▶ How to complete this task:
Two lines in the data below mark the range: the one with "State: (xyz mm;" and the one with "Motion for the". Return both, along with every line between them, exactly.

▶ Dataset excerpt:
□ □ □ □ □ □ □

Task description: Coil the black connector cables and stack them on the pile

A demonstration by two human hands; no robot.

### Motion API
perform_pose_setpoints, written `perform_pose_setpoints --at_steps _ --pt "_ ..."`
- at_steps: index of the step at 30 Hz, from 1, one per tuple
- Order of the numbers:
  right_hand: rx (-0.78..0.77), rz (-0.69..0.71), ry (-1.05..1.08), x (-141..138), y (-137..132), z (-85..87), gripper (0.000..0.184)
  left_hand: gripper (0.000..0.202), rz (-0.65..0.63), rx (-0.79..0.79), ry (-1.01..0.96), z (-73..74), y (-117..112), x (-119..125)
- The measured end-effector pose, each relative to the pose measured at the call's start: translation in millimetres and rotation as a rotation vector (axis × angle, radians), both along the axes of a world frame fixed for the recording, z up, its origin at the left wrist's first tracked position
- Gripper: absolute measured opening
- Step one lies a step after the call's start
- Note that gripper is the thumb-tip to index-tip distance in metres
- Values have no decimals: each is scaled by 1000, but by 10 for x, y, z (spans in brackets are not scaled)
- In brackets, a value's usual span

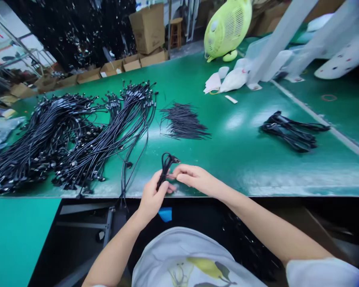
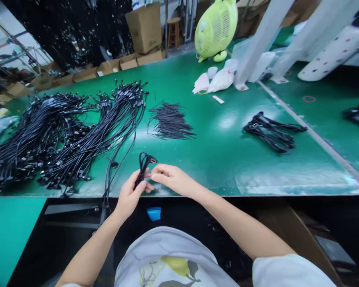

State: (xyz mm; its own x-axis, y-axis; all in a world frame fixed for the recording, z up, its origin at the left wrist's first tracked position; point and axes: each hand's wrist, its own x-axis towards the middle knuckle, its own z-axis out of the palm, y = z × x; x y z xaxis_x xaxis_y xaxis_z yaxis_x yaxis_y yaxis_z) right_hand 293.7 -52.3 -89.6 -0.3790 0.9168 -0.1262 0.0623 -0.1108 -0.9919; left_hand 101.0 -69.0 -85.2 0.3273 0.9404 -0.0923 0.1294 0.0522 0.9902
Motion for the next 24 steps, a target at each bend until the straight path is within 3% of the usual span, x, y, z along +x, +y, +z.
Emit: perform_pose_setpoints --at_steps 4,9,11,16,21,24 --pt "329 -286 -239 81 19 86 34 42 -95 -146 -105 7 42 80" --pt "961 -393 -695 81 16 35 38 43 -123 -291 -216 78 94 181" --pt "1069 -385 -806 99 10 -31 39 39 -119 -307 -204 104 102 198" --pt "979 -297 -787 95 58 -45 41 40 -12 -317 -158 104 83 251" --pt "831 -353 -646 55 169 87 43 48 147 -182 -4 23 -6 272" --pt "797 -290 -619 87 228 40 39 54 92 -326 -53 -37 18 270"
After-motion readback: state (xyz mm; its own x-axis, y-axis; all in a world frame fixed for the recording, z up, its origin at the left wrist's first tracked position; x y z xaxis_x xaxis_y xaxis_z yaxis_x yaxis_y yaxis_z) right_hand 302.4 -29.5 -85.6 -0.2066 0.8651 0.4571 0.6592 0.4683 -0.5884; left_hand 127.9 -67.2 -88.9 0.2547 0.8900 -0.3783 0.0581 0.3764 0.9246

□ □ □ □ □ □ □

▶ Your response:
State: (xyz mm; its own x-axis, y-axis; all in a world frame fixed for the recording, z up, its origin at the left wrist's first tracked position; point and axes: each hand's wrist, its own x-axis towards the middle knuckle, its own z-axis out of the palm, y = z × x; x y z xaxis_x xaxis_y xaxis_z yaxis_x yaxis_y yaxis_z) right_hand 293.7 -52.3 -89.6 -0.3790 0.9168 -0.1262 0.0623 -0.1108 -0.9919; left_hand 101.0 -69.0 -85.2 0.3273 0.9404 -0.0923 0.1294 0.0522 0.9902
Motion for the next 24 steps, a target at each bend until the straight path is within 3% of the usual span, x, y, z along +x, +y, +z.

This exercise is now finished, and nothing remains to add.